**Goal of the exercise:**
Where a line of the data below has the string "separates", copy that line.

**The data:**
*****

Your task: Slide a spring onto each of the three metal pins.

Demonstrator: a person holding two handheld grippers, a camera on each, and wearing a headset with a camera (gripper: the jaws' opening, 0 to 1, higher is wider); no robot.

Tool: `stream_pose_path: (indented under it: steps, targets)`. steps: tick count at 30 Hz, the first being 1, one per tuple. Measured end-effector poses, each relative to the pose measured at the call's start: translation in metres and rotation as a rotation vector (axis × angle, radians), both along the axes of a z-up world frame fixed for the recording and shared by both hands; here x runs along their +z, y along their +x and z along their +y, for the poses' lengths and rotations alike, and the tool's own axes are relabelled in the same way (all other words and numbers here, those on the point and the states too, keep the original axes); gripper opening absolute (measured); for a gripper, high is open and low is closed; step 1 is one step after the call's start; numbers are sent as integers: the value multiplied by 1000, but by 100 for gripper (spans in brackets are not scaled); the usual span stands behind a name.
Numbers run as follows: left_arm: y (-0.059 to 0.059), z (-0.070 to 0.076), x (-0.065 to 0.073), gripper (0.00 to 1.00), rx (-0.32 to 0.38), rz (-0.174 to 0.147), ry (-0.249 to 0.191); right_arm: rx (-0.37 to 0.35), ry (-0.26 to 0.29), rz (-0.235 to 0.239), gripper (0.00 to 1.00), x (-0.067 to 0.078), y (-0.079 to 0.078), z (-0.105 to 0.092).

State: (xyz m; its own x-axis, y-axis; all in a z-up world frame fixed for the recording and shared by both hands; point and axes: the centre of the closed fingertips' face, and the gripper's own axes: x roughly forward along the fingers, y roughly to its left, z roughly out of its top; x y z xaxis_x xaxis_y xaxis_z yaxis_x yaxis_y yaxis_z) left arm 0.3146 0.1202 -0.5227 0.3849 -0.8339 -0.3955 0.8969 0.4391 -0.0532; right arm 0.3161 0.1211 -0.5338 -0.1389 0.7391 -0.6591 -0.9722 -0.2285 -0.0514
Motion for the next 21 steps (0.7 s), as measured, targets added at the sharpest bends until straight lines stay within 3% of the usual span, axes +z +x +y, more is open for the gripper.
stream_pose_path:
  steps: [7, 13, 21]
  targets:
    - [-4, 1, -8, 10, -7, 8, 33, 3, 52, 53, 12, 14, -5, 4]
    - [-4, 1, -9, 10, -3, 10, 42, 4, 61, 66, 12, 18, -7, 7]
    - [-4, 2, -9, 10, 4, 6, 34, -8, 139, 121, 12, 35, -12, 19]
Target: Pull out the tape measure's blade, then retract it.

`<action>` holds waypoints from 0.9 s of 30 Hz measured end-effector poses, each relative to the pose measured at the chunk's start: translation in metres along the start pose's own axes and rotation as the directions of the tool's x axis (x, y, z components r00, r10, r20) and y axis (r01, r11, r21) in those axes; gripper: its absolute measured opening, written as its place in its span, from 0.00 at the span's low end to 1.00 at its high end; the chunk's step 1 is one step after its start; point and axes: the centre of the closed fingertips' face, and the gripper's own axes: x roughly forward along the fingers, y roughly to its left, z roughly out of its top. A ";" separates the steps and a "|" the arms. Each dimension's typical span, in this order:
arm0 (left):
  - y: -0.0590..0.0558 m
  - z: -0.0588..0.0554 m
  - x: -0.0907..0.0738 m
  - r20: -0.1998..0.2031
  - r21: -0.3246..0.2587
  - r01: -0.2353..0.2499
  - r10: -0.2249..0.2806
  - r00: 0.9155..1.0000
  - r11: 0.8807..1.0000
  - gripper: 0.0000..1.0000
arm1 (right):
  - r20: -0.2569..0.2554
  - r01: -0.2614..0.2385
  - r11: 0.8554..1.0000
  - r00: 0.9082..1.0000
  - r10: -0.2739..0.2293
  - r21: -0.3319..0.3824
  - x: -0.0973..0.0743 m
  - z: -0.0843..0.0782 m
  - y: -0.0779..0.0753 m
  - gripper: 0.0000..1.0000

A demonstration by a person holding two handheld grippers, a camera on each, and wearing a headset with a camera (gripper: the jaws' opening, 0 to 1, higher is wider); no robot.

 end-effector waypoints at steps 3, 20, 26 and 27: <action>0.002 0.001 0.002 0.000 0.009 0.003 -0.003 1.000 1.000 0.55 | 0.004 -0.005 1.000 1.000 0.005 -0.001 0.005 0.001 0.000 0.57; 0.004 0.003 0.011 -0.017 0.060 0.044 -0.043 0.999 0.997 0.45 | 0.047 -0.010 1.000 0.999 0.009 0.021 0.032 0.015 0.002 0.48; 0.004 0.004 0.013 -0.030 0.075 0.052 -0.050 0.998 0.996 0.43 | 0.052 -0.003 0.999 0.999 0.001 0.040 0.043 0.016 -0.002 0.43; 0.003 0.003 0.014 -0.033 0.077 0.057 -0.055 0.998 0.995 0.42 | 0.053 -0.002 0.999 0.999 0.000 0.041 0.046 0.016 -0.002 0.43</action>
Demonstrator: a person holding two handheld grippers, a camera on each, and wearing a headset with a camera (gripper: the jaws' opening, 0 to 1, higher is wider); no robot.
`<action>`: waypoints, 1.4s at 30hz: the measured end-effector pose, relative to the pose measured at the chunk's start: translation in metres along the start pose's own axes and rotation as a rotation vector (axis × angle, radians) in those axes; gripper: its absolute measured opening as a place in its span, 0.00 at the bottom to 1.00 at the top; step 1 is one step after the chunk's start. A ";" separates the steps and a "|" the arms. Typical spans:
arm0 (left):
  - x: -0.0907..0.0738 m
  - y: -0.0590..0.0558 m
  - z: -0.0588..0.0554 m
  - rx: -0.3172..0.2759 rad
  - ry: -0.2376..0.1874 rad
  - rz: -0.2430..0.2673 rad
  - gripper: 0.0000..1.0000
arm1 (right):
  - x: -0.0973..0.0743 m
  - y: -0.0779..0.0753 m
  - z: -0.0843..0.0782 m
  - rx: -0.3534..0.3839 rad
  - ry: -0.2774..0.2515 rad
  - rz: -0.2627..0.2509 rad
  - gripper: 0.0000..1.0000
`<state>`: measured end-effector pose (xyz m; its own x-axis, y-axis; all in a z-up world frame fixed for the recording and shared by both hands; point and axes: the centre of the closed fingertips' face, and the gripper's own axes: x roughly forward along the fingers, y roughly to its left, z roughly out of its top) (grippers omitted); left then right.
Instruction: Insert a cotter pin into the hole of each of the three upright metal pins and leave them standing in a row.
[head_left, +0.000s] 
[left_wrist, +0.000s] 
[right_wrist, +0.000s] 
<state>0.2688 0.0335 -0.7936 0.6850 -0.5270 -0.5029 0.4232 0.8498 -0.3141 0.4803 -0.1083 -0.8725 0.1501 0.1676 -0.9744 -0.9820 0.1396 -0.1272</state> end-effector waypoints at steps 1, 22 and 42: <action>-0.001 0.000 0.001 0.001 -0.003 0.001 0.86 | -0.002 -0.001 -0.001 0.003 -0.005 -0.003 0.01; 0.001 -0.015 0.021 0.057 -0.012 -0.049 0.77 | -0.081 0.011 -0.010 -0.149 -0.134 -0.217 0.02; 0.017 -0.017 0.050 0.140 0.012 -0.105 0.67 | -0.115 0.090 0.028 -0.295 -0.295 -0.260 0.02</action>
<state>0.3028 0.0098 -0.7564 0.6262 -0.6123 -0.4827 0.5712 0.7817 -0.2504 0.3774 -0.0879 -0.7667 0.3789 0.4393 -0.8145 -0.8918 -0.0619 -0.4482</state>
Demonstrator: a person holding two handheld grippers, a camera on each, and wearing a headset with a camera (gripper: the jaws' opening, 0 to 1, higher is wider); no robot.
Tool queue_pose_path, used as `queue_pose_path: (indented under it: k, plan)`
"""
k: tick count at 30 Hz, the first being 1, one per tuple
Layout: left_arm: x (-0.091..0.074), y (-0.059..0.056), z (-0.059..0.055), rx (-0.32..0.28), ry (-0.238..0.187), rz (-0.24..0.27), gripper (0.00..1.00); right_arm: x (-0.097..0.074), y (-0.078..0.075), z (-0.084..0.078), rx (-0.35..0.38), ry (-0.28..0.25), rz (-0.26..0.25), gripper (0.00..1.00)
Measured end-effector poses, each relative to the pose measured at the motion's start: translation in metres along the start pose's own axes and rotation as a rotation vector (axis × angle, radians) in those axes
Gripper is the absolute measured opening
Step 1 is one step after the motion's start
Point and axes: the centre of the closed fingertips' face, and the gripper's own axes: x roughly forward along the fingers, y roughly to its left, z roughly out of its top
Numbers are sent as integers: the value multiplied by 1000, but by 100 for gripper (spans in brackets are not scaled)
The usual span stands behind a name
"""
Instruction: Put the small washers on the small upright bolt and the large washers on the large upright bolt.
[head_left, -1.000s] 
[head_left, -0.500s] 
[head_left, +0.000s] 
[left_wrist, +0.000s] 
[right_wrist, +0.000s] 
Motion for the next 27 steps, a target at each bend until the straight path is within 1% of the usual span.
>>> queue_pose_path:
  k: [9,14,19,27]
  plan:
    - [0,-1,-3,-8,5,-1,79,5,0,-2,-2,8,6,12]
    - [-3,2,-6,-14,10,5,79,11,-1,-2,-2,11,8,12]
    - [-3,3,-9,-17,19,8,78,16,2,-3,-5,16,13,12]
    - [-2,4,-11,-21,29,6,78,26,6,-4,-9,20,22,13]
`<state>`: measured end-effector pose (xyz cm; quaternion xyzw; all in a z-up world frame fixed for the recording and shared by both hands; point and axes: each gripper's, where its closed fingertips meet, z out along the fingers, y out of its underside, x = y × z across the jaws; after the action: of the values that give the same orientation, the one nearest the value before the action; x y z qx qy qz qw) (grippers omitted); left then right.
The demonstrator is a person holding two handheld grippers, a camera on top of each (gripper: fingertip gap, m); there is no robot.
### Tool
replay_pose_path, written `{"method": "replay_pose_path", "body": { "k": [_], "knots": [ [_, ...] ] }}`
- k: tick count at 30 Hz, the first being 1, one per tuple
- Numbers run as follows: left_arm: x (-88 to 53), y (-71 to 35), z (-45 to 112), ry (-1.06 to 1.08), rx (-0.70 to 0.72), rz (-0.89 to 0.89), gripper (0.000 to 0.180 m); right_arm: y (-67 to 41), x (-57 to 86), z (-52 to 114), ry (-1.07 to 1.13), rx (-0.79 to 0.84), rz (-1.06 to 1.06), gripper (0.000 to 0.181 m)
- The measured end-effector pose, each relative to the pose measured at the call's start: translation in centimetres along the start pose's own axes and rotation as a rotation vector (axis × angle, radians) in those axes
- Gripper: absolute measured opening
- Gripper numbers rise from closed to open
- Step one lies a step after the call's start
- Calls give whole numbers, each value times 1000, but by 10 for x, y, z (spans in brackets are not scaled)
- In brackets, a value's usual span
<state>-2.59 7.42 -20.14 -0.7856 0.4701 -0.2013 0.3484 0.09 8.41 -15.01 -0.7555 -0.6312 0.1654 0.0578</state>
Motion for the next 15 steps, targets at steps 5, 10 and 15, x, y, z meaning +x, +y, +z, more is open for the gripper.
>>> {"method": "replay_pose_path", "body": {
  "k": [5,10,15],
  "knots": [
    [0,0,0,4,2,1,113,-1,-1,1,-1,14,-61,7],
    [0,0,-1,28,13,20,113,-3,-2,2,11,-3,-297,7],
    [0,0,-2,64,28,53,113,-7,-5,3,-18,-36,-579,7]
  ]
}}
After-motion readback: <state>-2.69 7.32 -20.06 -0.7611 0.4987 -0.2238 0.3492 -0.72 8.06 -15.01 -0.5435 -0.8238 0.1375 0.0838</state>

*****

**Written reply:**
`<action>` holds waypoints from 0.9 s of 30 Hz measured end-effector poses, each relative to the pose measured at the chunk's start: translation in metres along the start pose's own axes and rotation as the directions of the tool's x axis (x, y, z components r00, r10, r20) and y axis (r01, r11, r21) in those axes; gripper: its absolute measured opening, written as its place in its span, from 0.00 at the span's low end to 1.00 at its high end; the chunk's step 1 is one step after its start; point and axes: the centre of the closed fingertips' face, and the gripper's own axes: x roughly forward along the fingers, y roughly to its left, z roughly out of its top. A ";" separates the steps and a "|" the arms. Each dimension's typical span, in this order:
`<action>`: waypoints, 1.4s at 30hz: the measured end-effector pose, relative to the pose measured at the chunk's start: translation in metres along the start pose's own axes and rotation as a rotation vector (axis × angle, radians) in those axes; gripper: its absolute measured opening as a place in its span, 0.00 at the bottom to 1.00 at the top; step 1 is one step after the chunk's start. A ";" separates the steps and a "|" the arms. Typical spans:

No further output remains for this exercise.